*Work to complete:* Nothing outside the range below should be printed. Output exactly the lines from the line with "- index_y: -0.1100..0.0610" to the line with "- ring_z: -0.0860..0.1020", both included.

*Data shown:*
--- START ---

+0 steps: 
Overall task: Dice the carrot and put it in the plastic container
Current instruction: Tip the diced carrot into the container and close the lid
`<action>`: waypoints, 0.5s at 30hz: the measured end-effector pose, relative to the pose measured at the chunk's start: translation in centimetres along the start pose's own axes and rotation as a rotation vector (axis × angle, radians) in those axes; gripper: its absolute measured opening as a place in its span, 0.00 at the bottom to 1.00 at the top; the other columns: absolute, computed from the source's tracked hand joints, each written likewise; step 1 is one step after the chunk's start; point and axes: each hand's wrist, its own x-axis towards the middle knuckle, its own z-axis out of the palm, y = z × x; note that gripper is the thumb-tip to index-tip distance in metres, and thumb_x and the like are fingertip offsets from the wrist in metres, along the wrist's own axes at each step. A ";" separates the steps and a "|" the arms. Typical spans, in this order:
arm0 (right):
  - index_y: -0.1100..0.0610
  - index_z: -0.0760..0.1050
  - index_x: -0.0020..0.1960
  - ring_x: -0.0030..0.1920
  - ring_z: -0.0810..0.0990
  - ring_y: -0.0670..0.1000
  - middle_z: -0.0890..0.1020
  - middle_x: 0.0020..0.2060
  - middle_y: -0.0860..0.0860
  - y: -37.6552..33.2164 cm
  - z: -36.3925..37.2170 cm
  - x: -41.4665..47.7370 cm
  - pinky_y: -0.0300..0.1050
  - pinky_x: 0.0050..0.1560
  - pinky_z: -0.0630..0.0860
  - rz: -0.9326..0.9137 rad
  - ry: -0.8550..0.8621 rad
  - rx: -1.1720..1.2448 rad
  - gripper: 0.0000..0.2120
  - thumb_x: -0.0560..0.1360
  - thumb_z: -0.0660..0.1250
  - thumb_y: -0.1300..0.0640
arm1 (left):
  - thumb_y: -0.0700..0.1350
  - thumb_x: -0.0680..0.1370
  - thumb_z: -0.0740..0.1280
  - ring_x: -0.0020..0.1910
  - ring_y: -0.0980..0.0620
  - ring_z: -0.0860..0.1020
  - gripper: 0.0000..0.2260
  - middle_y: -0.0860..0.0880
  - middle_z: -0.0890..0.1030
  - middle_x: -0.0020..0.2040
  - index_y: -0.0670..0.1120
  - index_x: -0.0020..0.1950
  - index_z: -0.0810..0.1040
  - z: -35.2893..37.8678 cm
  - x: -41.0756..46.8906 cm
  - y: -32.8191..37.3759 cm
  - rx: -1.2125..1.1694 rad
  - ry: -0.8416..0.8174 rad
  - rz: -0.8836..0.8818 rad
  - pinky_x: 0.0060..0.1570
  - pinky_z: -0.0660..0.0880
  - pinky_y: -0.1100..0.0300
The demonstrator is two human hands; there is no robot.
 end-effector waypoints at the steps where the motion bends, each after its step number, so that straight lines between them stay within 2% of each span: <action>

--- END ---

*Exercise output:*
  - index_y: -0.1100..0.0610
  - index_z: -0.0760..0.1050
  - index_x: -0.0020..0.1960
  - ring_x: -0.0030..0.1920
  - ring_z: -0.0810..0.0990
  - ring_y: -0.0670..0.1000
  - middle_z: -0.0890..0.1020
  - middle_x: 0.0020..0.2060
  - middle_y: -0.0860..0.0860
  - y: -37.6552..33.2164 cm
  - z: -36.3925..37.2170 cm
  - x: -41.4665..47.7370 cm
  - pinky_y: -0.0300..0.1050
  - pinky_x: 0.0050..0.1560
  - pinky_z: -0.0630..0.0860
  - rz: -0.9326..0.9137 rad
  - ry: -0.8550..0.8621 rad
  - rx: -1.1720..1.2448 rad
  - gripper: 0.0000..0.2120
  - thumb_x: -0.0560..0.1360
  - thumb_z: -0.0660..0.1250
  - thumb_y: -0.1300..0.0640
arm1 (left):
  - thumb_y: -0.0700..0.1350
  - thumb_x: -0.0680..0.1370
  - thumb_z: -0.0740..0.1280
  - ring_x: -0.0020..0.1910
  - ring_y: -0.0980..0.0620
  - ring_z: -0.0860..0.1020

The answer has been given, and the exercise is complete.